#### PROBLEM DESCRIPTION:
Please copy out every line of the data word for word.

#### INFORMATION SHOWN:
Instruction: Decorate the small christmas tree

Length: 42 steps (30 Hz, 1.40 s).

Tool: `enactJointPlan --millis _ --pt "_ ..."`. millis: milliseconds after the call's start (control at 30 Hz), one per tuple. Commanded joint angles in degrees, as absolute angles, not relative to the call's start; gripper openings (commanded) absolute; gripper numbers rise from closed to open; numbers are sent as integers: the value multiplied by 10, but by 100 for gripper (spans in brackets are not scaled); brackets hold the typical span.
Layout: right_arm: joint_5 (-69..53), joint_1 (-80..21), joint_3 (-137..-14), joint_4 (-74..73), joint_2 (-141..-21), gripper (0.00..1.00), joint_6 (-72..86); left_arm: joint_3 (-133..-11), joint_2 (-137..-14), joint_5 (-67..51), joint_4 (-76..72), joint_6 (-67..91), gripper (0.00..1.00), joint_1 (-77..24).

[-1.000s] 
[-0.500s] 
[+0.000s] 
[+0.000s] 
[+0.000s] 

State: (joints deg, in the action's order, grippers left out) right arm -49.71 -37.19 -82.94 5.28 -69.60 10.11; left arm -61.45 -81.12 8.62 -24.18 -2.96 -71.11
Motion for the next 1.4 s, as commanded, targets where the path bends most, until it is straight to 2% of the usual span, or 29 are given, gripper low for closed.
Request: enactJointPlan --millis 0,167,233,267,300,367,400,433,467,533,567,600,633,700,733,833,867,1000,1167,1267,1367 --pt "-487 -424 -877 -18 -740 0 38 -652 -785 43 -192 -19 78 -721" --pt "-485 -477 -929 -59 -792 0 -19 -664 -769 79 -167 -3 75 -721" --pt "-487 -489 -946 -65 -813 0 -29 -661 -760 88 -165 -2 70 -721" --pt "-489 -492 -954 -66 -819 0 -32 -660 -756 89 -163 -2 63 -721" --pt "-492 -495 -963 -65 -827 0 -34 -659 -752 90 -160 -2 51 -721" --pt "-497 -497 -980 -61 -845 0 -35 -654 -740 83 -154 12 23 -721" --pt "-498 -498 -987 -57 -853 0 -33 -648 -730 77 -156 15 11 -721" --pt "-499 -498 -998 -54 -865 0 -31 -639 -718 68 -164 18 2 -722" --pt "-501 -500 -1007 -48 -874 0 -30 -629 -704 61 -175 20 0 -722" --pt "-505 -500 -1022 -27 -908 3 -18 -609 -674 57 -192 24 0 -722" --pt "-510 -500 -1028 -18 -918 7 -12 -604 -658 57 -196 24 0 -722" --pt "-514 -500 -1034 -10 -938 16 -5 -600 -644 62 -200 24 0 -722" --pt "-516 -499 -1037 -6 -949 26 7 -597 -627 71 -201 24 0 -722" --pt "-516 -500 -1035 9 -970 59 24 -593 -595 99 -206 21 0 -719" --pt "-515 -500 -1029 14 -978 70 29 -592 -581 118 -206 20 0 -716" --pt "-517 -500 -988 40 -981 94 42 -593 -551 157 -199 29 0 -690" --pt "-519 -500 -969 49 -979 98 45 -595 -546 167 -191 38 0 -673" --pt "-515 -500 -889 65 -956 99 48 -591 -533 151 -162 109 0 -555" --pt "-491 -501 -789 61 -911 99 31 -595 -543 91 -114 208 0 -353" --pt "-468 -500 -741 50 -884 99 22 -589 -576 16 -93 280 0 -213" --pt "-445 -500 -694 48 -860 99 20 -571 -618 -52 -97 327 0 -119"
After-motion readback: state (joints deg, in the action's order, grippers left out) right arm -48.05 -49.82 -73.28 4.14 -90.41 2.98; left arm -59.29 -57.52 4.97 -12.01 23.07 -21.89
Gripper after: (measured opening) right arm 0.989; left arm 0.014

#### RESPONSE:
Instruction: Decorate the small christmas tree

Length: 42 steps (30 Hz, 1.40 s).

Tool: `enactJointPlan --millis _ --pt "_ ..."`. millis: milliseconds after the call's start (control at 30 Hz), one per tuple. Commanded joint angles in degrees, as absolute angles, not relative to the call's start; gripper openings (commanded) absolute; gripper numbers rise from closed to open; numbers are sent as integers: the value multiplied by 10, but by 100 for gripper (spans in brackets are not scaled); brackets hold the typical span.
Layout: right_arm: joint_5 (-69..53), joint_1 (-80..21), joint_3 (-137..-14), joint_4 (-74..73), joint_2 (-141..-21), gripper (0.00..1.00), joint_6 (-72..86); left_arm: joint_3 (-133..-11), joint_2 (-137..-14), joint_5 (-67..51), joint_4 (-76..72), joint_6 (-67..91), gripper (0.00..1.00), joint_1 (-77..24).

[-1.000s] 
[-0.500s] 
[+0.000s] 
[+0.000s] 
[+0.000s] 

State: (joints deg, in the action's order, grippers left out) right arm -49.71 -37.19 -82.94 5.28 -69.60 10.11; left arm -61.45 -81.12 8.62 -24.18 -2.96 -71.11
Motion for the next 1.4 s, as commanded, targets where the path bends most, until it is straight to 2% of the usual span, or 29 are given, gripper low for closed.
Request: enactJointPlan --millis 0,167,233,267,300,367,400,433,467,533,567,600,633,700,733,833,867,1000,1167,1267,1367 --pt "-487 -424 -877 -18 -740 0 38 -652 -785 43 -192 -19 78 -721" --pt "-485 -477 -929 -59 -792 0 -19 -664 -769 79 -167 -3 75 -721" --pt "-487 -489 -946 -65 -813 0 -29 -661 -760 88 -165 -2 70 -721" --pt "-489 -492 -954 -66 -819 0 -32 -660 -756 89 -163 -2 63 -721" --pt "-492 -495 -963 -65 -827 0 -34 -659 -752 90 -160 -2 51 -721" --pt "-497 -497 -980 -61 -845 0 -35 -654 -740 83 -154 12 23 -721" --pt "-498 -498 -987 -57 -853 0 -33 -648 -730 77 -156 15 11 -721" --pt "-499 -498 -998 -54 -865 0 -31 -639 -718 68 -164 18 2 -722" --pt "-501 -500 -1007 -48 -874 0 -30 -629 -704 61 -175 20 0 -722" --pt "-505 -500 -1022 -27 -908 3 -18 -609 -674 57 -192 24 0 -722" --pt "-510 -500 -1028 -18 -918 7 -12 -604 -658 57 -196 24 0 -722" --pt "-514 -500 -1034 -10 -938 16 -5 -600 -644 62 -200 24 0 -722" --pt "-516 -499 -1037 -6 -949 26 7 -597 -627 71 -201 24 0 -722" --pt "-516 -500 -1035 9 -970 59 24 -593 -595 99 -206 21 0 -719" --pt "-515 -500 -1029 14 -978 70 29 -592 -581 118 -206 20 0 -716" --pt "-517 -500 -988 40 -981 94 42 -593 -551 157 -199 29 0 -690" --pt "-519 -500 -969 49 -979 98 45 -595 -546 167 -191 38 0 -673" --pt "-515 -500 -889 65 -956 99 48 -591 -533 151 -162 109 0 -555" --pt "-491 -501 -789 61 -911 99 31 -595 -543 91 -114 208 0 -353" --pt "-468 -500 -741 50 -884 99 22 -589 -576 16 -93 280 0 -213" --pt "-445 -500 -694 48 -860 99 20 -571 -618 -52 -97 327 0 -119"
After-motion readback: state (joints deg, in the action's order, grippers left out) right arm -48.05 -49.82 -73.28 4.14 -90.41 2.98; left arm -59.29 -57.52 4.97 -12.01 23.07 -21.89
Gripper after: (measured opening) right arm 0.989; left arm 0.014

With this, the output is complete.